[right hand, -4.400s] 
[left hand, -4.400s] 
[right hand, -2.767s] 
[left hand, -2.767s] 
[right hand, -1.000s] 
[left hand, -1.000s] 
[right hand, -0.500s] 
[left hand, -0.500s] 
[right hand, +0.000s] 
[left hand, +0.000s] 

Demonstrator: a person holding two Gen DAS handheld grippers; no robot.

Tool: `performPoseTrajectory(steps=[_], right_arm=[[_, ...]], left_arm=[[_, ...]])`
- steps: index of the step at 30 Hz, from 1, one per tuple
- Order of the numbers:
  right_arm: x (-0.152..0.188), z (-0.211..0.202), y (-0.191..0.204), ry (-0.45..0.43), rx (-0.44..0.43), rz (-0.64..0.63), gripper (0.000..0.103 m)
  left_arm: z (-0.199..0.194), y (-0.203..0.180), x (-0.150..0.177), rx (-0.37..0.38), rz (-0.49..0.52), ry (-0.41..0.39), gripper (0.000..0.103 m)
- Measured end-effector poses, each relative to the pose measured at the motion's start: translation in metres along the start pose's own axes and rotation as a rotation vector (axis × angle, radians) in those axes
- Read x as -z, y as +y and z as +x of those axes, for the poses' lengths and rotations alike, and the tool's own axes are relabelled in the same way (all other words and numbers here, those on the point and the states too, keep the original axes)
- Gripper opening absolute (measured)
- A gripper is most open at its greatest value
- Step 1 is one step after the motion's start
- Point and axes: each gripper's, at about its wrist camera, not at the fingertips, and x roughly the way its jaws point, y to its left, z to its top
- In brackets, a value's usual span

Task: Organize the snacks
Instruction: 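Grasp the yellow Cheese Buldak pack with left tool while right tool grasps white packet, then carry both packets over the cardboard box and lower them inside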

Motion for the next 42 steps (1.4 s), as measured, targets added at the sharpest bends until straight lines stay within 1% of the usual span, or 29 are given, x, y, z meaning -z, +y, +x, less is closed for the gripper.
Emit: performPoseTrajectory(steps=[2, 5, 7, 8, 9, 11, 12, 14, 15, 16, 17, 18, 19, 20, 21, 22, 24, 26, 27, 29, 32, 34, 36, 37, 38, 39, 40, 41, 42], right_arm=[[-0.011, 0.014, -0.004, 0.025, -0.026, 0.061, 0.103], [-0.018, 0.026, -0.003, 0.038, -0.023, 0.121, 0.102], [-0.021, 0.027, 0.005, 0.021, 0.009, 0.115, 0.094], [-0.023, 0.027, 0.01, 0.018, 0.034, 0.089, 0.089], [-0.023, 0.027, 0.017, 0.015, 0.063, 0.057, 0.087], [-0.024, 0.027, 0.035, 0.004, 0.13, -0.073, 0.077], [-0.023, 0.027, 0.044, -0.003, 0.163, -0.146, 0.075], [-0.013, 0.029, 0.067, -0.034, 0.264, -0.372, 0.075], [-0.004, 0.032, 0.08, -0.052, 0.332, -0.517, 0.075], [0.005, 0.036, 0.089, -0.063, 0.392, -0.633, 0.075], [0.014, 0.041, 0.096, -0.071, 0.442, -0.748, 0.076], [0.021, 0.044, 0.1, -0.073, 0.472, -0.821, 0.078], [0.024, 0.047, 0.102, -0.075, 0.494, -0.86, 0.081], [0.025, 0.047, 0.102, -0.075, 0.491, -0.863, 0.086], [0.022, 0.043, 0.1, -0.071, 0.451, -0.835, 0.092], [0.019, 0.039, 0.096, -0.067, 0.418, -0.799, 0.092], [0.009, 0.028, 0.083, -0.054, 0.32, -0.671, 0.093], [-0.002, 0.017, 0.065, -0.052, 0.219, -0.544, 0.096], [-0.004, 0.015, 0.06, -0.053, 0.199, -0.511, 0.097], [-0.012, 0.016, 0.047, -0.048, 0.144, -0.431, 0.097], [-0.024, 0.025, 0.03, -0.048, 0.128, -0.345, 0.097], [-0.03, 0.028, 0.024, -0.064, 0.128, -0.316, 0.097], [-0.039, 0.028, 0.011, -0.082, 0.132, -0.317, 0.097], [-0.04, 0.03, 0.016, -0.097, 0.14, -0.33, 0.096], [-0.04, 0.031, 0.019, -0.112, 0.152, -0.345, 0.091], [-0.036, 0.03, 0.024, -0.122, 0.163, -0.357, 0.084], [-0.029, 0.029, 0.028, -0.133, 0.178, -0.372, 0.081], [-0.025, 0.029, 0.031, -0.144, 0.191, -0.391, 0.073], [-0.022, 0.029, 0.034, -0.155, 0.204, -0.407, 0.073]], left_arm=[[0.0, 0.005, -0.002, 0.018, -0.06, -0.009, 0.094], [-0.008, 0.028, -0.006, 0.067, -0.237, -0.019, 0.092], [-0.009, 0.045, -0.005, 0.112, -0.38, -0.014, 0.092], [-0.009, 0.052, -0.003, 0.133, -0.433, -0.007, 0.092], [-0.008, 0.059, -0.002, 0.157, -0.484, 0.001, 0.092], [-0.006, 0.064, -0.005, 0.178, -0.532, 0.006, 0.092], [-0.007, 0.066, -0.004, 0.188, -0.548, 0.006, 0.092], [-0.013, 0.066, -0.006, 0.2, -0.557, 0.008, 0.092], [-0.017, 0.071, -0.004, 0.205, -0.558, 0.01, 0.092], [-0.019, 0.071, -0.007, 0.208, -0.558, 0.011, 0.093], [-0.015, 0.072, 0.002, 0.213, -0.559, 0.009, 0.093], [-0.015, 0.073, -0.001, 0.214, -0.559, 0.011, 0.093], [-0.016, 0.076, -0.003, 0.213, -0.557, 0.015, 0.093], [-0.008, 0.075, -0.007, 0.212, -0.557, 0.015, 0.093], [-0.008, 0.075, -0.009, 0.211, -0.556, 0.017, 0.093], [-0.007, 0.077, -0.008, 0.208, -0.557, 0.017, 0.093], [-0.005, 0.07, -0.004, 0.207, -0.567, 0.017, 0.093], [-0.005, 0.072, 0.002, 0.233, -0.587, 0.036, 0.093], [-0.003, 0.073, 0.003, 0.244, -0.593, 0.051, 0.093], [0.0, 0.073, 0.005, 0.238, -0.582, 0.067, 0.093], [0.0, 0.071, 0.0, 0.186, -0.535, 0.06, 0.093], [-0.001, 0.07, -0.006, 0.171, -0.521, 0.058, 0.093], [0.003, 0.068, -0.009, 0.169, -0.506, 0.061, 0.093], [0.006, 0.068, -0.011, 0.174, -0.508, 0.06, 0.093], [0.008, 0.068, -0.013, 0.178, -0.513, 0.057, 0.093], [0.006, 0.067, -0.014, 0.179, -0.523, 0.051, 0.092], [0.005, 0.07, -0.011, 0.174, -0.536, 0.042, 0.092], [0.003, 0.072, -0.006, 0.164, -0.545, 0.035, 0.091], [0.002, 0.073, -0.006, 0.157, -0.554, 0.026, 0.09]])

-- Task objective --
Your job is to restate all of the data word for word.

-- Completed task --
[right hand, -4.400s] 
[left hand, -4.400s] 
[right hand, -2.767s] 
[left hand, -2.767s] 
[right hand, -1.000s] 
[left hand, -1.000s] 
[right hand, -0.500s] 
[left hand, -0.500s] 
[right hand, +0.000s] 
[left hand, +0.000s] 

Demonstrator: a person holding two Gen DAS handheld grippers; no robot.

Tool: `performPoseTrajectory(steps=[_], right_arm=[[_, ...]], left_arm=[[_, ...]])`
- steps: index of the step at 30 Hz, from 1, one per tuple
- Order of the numbers:
  right_arm: x (-0.152..0.188), z (-0.211..0.202), y (-0.191..0.204), ry (-0.45..0.43), rx (-0.44..0.43), rz (-0.64..0.63), gripper (0.000..0.103 m)
  left_arm: z (-0.199..0.194), y (-0.203..0.180), x (-0.150..0.177), rx (-0.37..0.38), rz (-0.49..0.52), ry (-0.41..0.39), gripper (0.000..0.103 m)
- Measured end-effector poses, each relative to the pose measured at the motion's start: translation in metres along the start pose's own axes and rotation as a rotation vector (axis × angle, radians) in those axes
- Read x as -z, y as +y and z as +x of those axes, for the poses' lengths and rotations alike, and the tool's own axes are relabelled in the same way (all other words and numbers here, those on the point and the states too, keep the original axes)
- Gripper opening absolute (measured)
- A gripper is most open at its greatest value
- Step 1 is one step after the motion's start
- Point and axes: each gripper's, at about its wrist camera, not at the fingertips, and x roughly the way its jaws point, y to its left, z to its top
- In brackets, a value's usual span

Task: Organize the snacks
Instruction: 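Grasp the yellow Cheese Buldak pack with left tool while right tool grasps white packet, then carry both packets over the cardboard box and lower them inside
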
Motion for the next 42 steps (1.4 s), as measured, targets added at the sharpest bends until straight lines stay within 1% of the usual span, or 29 are given, x, y, z meaning -z, +y, +x, less is closed for the gripper.
Emit: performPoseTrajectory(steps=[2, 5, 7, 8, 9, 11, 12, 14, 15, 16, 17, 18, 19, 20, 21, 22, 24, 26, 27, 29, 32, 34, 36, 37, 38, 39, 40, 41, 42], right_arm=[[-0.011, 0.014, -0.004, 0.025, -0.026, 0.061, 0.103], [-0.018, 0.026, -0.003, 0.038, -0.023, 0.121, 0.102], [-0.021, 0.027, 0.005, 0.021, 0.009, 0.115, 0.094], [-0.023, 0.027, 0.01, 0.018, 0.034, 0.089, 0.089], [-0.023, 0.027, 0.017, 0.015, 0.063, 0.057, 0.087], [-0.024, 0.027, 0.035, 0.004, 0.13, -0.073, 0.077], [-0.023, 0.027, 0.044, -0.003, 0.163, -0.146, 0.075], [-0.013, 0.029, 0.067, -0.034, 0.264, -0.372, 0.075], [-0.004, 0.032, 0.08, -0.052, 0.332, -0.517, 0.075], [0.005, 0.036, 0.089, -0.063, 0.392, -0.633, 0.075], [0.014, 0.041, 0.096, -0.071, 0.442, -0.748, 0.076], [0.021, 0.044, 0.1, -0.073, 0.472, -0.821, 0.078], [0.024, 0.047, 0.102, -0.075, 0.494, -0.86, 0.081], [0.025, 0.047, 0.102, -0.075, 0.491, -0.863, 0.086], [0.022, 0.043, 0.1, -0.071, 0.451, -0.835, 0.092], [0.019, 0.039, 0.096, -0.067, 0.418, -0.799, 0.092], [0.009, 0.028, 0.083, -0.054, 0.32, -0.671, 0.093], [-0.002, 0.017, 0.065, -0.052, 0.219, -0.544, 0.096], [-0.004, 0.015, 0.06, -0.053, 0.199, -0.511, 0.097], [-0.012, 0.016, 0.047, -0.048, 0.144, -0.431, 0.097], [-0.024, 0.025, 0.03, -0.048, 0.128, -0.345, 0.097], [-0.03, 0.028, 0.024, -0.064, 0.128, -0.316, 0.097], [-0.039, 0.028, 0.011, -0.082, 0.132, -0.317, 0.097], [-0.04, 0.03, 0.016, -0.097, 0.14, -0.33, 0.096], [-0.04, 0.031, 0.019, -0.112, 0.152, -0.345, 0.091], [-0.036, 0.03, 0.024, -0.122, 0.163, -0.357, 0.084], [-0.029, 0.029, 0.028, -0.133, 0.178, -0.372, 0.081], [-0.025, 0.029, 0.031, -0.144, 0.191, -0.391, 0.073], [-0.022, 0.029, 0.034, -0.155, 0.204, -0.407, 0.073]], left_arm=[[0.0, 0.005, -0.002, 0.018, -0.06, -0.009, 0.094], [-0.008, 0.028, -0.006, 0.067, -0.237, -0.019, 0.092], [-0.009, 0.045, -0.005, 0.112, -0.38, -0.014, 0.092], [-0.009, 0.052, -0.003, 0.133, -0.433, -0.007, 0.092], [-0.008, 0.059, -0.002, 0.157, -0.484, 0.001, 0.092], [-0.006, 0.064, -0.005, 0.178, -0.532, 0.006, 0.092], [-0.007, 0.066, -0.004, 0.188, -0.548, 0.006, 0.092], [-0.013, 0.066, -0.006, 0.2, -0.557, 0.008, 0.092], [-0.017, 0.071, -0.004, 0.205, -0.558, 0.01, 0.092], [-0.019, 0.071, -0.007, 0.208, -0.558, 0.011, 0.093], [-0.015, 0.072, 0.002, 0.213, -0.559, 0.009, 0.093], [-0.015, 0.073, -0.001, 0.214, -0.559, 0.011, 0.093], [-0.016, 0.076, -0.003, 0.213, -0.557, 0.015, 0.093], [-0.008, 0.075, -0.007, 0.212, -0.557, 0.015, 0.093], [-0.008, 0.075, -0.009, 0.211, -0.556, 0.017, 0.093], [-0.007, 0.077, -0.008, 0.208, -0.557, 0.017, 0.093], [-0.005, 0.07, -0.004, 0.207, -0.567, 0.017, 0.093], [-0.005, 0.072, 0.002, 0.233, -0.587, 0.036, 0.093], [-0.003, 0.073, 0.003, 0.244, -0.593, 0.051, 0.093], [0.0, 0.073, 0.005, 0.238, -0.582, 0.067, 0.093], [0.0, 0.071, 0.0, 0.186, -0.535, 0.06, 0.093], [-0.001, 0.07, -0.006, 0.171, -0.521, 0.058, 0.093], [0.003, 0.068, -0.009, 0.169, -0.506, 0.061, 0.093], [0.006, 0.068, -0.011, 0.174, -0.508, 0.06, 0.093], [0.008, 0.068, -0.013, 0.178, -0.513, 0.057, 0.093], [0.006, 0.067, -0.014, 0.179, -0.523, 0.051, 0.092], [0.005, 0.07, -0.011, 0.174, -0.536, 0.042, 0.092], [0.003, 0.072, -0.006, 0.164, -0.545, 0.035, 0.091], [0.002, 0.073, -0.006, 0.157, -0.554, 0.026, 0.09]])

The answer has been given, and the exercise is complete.